The Cat collides with something so hard the blow dazes me, but it keeps moving, crunching over shattered concrete, dust and rock fragments showering all around us. The earth mover pitches forward, headlong down a steep slope, and that's it for my plan. Me and Sondergaard go over the top, banging painfully onto the scoop and sliding right out in front of the Cat. Dead meat about to be pulped under those huge tires.
But Vargas has plowed through a concrete retaining wall and over an almost sheer embankment, and the Cat's center of gravity is changing. The vehicle slews sideways and starts to tilt. Slow at first, but gaining momentum, it rolls over us, somehow completely missing the both of us as it spins in a messy, violent roll down the embankment.

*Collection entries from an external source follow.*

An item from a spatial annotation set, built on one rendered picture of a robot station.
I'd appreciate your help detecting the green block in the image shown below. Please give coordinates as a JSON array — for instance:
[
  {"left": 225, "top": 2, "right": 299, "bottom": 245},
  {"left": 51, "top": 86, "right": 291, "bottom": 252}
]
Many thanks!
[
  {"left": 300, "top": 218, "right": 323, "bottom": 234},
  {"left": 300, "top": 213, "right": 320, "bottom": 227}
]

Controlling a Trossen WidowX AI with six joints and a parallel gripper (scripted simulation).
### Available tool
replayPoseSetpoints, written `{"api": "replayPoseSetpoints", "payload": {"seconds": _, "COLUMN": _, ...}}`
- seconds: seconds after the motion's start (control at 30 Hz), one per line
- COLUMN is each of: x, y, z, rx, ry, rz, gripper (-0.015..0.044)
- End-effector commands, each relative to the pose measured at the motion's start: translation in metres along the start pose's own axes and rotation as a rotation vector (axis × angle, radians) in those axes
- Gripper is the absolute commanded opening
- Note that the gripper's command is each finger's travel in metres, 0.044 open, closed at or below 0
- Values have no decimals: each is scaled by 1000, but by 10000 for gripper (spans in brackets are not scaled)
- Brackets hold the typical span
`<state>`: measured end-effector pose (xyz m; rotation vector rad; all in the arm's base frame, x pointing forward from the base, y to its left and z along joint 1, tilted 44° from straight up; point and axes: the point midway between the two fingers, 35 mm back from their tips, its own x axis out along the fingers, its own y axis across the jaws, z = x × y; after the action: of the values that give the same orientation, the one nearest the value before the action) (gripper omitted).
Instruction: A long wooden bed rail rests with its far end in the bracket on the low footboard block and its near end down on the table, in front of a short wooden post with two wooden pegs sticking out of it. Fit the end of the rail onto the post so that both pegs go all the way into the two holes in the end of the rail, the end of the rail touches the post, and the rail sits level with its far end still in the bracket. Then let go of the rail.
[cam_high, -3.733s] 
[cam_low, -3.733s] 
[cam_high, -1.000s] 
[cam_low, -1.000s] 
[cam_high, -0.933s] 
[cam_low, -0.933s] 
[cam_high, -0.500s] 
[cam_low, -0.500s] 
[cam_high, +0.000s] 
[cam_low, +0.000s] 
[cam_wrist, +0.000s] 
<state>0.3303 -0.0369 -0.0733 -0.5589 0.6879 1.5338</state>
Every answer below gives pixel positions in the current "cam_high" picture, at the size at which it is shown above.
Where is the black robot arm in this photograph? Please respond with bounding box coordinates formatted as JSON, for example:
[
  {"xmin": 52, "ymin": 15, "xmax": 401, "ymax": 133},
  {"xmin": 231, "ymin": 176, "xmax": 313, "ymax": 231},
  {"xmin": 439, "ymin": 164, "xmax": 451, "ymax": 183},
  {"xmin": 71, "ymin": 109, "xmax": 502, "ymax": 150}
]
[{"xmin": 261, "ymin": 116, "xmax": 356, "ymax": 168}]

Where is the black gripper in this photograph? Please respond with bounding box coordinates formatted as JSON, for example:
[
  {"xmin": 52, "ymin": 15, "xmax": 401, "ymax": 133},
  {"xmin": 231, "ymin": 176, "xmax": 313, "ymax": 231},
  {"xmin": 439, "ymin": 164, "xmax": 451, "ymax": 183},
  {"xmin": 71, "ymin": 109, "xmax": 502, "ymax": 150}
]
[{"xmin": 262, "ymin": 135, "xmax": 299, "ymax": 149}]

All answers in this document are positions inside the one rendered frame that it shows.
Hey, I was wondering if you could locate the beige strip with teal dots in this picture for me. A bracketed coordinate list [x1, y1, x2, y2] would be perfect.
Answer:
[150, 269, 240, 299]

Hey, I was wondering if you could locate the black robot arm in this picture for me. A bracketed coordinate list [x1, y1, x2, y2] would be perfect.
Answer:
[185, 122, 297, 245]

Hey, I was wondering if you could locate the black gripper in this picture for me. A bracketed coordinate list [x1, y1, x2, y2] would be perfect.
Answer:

It's a miracle I'm alive. Another miracle that I'm not knocked out or crippled. Maybe Vargas was right about that church. I even have Bennett's revolver still stuffed down the waist of my pants, although his radio is long gone. Everything is so quiet after the sound of the crash. Down to the ticking of the engine, the patter of loose stones falling, and the seemingly distant rumble of the last gun battles echoing through Corpus Christi. Sondergaard is close enough for me to touch. He's not screaming anymore. Probably in shock. I can see his chest still rising and falling and his eyes are open.
I stagger to my feet and survey the damage. The rolling earth mover has torn a furrow in the embankment all the way down to the bottom, where it lies steaming and half-covered in dirt. The smell of spilled diesel is strong. Pike is getting to his feet not far away. He must have been thrown clear of the Cat when it started rolling. His face is bloodied from a gash in his temple, and he's limping, but he's alright. Vargas I can't be so sure about. He rode the Cat all the way down.
Pike helps me get Sondergaard on his feet. The wounded reporter is conscious, looking from side to side, but in a daze, and with little control over his legs. Pike holds him up. I take off my jacket and pull the lining out of it. I stuff the thick fabric against the bullet wound. There's no exit, so the bullet is still floating around inside him and there's no way to know how bad it is on the inside. Pike takes over holding the lining of my jacket against the wound, keeping pressure on the bleeding.
I get them moving towards open ground and then head down to the Cat. Vargas is groaning in the cab. It's partially deformed, but otherwise intact. Vargas is hanging upside down from the seat harness and he looks to be almost completely unharmed. I help him out of the wreck.
"Am I alive?" he asks, looking back at the smoking earth mover.
"Seem to be," I say. "Or we're all dead."
There are road flares in the earth mover's toolkit. I fill my pockets and Vargas and I catch up to Pike and Sondergaard. It's open country ahead of us, half a mile across flat ground to the nearest road, but the light from the fires of Corpus Christi make it feel like evening. We limp along for about a hundred yards before Sondergaard just can't take it anymore. He sags to the ground and I can tell we're going to have to carry him if we want to keep moving. No point going any farther. Either Quincy is going to see us on his drone and pick us up, or somebody else is going to find us.